> Using a commercially available 28-nanometer ASIC process technology, we have profiled (8, 1, 5, 5, 7) log ELMA as 0.96x the power of int8/32 multiply-add for a standalone processing element (PE).
> Extended to 16 bits this method uses 0.59x the power and 0.68x the area of IEEE 754 half-precision FMA
In other words, interesting but not earth shattering. Great to see people working in this area though!
Latency is also a lot less than IEEE or posit floating point FMA (not in the paper, but the results were only at 500 MHz because the float FMA couldn't meet timing closure at 750 MHz or higher in a single cycle, and the paper had to be pretty short with a deadline, so couldn't explore the whole frontier and show 1 cycle vs 2 cycle vs N cycle pipelined implementations).
The floating point tapering trick applied on top of this can help with the primary chip power problem, which is moving bits around, so you can solve more problems with a smaller word size because your encoding matches your data distribution better. Posits are a partial but not complete answer to this problem if you are willing to spend more area/energy on the encoding/decoding (I have a short mention about a learned encoding on this matter).
A floating point implementation that is more efficient than typical integer math but in which one can still do lots of interesting work is very useful too (providing an alternative for cases where you are tempted to use a wider bit width fixed point representation for dynamic range, or a 16+ bit floating point format).
They allow you to get away with much smaller word sizes while preserving dynamic range (and precision!) than would otherwise be the case. This is what the "word size"/tapering discussion in the blog. This is the thing that makes 8 bit floating point work in this case with just a drop in replacement via round to nearest even. You have to change significantly more to get 8 bit FP to work without either the Kulisch accumulator or entropy coding, as you have to make much different tradeoffs between precision and dynamic range.
"Users of floating point are seldom concerned simultaneously with with loss of accuracy and with overflow" (or underflow for that matter) [1]

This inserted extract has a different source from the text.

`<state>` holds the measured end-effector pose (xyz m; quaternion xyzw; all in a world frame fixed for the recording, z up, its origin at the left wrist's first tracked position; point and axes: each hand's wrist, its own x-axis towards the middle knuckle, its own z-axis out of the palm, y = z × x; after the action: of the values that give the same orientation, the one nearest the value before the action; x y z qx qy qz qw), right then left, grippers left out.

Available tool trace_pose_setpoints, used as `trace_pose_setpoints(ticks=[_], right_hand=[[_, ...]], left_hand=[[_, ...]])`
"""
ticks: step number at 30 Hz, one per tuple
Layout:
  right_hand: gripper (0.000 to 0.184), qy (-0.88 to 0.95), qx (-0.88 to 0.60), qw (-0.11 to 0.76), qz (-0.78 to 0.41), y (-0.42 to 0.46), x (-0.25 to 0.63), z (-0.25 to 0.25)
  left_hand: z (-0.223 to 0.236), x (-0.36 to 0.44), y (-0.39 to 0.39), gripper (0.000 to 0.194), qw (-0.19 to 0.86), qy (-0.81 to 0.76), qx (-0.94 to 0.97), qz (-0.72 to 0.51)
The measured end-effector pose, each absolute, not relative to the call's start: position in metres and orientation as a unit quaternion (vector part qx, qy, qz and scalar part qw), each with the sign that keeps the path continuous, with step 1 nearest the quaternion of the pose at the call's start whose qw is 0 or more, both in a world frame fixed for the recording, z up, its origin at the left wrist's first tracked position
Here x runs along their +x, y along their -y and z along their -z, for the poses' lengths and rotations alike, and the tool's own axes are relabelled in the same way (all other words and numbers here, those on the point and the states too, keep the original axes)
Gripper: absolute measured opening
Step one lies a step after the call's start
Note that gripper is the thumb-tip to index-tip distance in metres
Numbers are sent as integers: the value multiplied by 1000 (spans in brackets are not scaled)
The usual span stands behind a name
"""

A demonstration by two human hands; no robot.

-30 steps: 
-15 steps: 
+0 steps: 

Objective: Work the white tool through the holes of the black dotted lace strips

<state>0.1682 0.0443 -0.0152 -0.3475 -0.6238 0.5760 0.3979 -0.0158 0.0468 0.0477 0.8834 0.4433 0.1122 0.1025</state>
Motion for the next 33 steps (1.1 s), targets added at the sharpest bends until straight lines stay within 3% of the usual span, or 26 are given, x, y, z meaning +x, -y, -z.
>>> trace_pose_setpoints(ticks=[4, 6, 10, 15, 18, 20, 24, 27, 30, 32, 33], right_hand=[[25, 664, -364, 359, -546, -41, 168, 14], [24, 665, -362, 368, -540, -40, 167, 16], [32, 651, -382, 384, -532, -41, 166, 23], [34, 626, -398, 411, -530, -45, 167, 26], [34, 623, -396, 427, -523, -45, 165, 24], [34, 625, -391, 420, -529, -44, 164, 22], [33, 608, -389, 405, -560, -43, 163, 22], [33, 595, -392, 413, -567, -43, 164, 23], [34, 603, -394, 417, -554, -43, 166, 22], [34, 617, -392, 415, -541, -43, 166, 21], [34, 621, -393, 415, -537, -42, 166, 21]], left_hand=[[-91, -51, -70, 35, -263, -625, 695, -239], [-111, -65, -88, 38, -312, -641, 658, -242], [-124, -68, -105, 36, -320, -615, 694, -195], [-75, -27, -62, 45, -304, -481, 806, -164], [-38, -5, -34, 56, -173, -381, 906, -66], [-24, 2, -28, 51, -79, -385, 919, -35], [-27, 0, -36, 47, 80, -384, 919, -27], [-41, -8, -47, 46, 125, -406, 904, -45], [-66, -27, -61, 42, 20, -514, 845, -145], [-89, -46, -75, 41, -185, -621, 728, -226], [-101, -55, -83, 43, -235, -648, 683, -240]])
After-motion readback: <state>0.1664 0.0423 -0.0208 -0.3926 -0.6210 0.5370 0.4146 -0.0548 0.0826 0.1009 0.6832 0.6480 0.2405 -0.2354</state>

The paper and blog post consider 4-5 different things/techniques, not all of which need be combined and some of which can be considered completely independently. The paper is a little bit gimmicky in that I combine all of them together, but that need not be the case.
(log significand fraction map (LNS), posit/Huffman/other entropy encoding, Kulisch accumulation, ELMA hybrid log/linear multiply-add as a replacement for pure log domain)
[1] Morris, Tapered floating point: a new floating point representation (1971) https://ieeexplore.ieee.org/abstract/document/1671767
Interesting times...
[0] https://www.synopsys.com/dw/ipdir.php?ds=asip-designer [1] https://en.wikipedia.org/wiki/LISA_(Language_for_Instruction...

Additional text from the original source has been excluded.